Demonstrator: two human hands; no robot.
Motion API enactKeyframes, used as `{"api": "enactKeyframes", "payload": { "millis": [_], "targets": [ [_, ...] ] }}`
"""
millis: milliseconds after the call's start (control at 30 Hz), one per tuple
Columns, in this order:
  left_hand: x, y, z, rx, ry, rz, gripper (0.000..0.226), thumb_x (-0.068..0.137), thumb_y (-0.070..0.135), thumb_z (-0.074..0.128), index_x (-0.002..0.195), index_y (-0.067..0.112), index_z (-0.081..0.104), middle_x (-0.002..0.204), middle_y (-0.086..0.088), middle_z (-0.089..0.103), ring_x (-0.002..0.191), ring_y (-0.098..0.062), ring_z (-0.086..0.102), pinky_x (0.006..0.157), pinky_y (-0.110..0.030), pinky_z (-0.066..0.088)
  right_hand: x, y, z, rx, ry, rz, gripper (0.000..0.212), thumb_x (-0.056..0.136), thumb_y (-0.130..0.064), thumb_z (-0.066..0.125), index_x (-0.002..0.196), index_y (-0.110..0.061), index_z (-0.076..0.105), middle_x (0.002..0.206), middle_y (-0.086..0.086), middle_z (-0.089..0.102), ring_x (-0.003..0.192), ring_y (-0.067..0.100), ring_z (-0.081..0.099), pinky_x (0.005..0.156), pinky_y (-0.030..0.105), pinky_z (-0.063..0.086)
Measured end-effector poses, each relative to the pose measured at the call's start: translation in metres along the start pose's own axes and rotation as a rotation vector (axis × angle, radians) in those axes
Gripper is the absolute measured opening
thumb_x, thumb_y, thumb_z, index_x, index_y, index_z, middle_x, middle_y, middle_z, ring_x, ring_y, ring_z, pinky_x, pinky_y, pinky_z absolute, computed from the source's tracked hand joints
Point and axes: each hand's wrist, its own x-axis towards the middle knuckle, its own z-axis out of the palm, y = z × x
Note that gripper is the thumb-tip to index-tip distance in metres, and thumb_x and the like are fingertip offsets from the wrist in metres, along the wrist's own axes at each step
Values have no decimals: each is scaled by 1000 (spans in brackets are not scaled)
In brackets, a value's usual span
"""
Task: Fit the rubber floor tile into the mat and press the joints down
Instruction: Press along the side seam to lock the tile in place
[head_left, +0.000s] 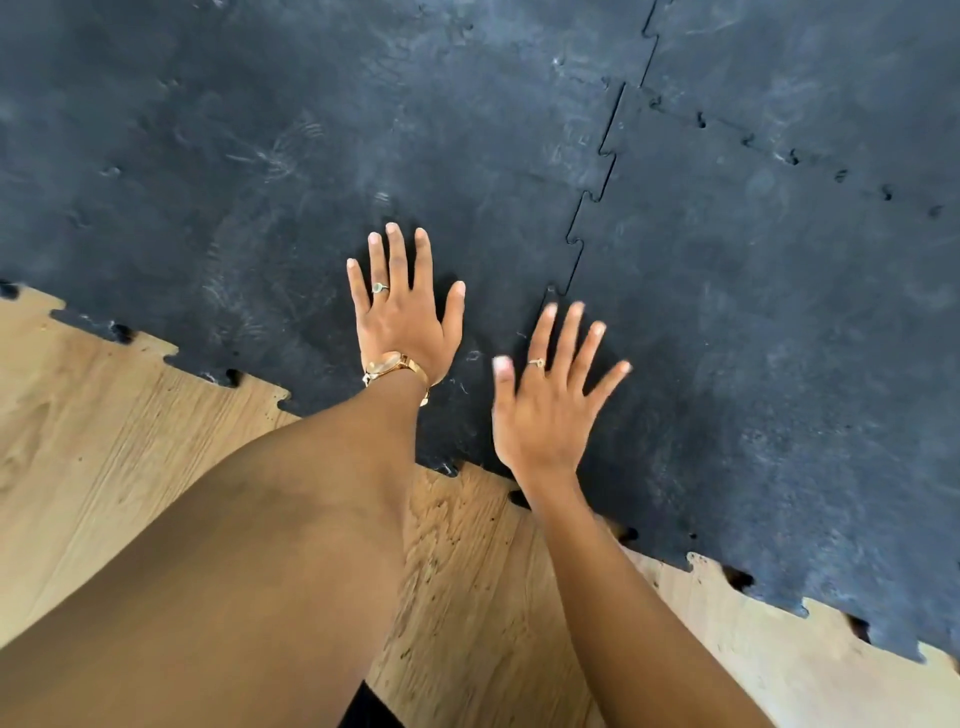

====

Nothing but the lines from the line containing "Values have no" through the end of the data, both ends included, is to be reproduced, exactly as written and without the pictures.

(Answer area)
Values have no decimals: each is scaled by 1000 (spans in brackets are not scaled)
In brackets, a value's usual span
"""
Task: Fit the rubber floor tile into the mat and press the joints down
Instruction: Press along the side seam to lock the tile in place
[head_left, +0.000s] 

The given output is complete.